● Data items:
►

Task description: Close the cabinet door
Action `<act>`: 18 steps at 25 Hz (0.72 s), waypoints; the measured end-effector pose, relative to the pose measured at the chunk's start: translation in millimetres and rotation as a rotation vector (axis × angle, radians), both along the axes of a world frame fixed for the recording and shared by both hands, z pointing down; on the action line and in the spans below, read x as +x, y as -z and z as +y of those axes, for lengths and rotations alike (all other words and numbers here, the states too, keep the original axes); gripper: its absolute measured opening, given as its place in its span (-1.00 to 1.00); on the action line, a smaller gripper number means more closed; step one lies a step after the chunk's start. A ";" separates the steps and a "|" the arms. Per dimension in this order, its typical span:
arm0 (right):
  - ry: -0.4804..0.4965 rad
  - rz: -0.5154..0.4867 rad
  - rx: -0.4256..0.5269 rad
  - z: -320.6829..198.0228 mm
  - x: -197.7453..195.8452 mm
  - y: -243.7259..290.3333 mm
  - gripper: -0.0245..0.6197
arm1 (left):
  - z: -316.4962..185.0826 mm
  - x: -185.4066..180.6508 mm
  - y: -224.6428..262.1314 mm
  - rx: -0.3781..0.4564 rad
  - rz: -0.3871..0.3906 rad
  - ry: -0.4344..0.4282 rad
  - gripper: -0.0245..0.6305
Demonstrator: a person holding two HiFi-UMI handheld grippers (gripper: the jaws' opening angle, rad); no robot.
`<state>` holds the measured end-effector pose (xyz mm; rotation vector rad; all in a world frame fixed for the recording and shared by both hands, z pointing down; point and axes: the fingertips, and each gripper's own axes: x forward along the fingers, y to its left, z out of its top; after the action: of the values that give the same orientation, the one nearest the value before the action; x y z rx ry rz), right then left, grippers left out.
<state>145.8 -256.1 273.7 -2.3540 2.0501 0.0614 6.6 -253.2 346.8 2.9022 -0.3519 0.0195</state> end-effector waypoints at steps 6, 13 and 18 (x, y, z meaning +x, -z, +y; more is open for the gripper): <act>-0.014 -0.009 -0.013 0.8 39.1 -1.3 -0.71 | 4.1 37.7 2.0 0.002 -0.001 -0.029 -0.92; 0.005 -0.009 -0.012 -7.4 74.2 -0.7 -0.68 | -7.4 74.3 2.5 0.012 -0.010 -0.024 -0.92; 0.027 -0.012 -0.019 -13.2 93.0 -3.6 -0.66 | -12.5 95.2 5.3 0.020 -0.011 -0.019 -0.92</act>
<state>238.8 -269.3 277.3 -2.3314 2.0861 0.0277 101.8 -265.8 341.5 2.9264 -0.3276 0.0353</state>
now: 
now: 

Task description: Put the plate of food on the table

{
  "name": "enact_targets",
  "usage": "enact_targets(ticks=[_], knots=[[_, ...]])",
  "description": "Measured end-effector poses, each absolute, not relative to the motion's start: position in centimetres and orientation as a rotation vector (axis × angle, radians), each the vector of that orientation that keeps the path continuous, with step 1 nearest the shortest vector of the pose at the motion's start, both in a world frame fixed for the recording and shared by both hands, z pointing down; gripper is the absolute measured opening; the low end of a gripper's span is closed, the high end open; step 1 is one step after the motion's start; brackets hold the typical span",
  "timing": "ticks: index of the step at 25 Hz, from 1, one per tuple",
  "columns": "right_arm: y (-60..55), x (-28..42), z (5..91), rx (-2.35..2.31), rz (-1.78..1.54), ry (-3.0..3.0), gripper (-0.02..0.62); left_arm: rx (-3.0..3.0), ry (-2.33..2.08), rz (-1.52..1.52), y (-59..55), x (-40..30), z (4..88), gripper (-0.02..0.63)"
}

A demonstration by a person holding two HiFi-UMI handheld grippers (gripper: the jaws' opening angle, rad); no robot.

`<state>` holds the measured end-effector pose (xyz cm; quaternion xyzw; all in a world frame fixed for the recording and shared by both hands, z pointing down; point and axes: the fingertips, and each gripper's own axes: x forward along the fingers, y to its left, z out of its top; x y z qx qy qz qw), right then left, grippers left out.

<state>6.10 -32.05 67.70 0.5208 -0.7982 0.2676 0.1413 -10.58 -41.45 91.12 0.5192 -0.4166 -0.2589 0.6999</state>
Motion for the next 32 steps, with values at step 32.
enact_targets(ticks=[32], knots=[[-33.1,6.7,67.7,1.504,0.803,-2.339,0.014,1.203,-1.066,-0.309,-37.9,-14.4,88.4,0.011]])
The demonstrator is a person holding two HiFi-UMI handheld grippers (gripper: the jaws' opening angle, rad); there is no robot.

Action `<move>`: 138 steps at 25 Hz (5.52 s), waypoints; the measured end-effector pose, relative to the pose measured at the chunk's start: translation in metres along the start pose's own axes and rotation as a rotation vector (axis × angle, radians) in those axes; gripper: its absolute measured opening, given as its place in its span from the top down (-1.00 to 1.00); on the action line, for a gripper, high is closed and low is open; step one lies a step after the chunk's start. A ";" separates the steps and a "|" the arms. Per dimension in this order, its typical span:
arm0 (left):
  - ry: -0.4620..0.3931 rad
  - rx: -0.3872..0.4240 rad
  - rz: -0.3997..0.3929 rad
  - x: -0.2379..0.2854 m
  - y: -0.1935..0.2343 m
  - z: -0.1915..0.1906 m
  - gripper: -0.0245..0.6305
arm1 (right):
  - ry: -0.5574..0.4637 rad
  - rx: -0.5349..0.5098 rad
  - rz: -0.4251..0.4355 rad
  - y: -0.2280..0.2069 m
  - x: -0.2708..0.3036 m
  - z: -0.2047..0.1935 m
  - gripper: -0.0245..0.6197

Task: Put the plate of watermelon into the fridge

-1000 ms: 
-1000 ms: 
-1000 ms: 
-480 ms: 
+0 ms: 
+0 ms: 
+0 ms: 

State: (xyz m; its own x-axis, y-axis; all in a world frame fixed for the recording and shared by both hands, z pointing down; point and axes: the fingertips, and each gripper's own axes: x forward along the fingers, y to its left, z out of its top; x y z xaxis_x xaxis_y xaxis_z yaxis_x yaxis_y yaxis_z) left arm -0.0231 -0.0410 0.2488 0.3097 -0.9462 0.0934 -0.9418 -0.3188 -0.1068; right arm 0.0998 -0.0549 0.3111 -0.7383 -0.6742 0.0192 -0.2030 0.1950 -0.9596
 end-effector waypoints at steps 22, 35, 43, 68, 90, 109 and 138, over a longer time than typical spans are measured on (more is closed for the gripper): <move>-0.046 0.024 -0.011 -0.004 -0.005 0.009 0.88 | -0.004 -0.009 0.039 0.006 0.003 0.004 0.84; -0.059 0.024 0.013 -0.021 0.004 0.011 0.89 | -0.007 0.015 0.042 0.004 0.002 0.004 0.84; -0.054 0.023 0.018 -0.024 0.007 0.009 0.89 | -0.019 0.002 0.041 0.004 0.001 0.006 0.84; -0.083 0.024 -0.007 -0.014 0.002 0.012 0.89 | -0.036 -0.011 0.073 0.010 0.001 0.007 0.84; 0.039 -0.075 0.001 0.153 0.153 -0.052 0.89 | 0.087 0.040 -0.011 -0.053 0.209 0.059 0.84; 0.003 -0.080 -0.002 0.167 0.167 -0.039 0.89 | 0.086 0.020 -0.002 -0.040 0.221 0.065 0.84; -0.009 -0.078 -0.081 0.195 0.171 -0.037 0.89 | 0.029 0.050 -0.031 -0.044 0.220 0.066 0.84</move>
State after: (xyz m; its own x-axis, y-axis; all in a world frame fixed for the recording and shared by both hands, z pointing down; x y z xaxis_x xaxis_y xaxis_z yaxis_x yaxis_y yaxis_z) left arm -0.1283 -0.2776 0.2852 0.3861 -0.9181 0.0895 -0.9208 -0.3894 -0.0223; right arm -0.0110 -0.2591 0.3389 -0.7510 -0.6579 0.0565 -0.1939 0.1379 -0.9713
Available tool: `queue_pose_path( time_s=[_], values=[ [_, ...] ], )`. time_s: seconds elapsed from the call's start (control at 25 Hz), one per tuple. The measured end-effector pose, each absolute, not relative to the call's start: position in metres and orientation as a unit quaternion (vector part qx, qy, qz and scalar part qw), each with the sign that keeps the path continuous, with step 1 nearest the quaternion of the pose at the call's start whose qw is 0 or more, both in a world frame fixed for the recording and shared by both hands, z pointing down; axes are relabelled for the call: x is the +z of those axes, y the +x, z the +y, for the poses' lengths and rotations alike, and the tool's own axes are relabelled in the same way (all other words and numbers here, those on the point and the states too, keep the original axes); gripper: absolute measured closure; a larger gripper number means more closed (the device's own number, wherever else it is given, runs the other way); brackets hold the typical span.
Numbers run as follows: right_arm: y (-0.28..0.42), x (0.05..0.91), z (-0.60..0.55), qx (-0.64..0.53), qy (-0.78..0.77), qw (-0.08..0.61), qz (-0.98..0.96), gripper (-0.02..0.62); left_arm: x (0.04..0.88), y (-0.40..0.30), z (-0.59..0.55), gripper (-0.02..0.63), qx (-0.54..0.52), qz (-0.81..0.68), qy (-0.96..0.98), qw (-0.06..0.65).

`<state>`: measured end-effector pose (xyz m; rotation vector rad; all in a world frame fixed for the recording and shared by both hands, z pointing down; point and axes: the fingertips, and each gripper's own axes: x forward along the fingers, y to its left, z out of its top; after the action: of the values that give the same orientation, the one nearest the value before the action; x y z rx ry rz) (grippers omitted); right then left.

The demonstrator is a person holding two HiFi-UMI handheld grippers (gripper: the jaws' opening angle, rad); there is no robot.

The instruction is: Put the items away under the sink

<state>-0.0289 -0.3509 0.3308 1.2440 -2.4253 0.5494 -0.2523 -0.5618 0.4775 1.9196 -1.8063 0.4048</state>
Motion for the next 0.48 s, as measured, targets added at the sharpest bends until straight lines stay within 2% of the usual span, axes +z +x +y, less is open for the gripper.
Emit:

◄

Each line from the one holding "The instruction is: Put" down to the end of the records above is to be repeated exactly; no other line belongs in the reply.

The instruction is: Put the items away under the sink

<state>-0.0289 -0.3509 0.3308 1.2440 -2.4253 0.5494 -0.2523 -0.5618 0.4775 1.9196 -1.8063 0.4048</state>
Motion for the next 0.48 s, as measured, targets added at the sharpest bends until straight lines stay within 2% of the usual span, axes +z +x +y, less is open for the gripper.
Emit:

The output requires no further additions.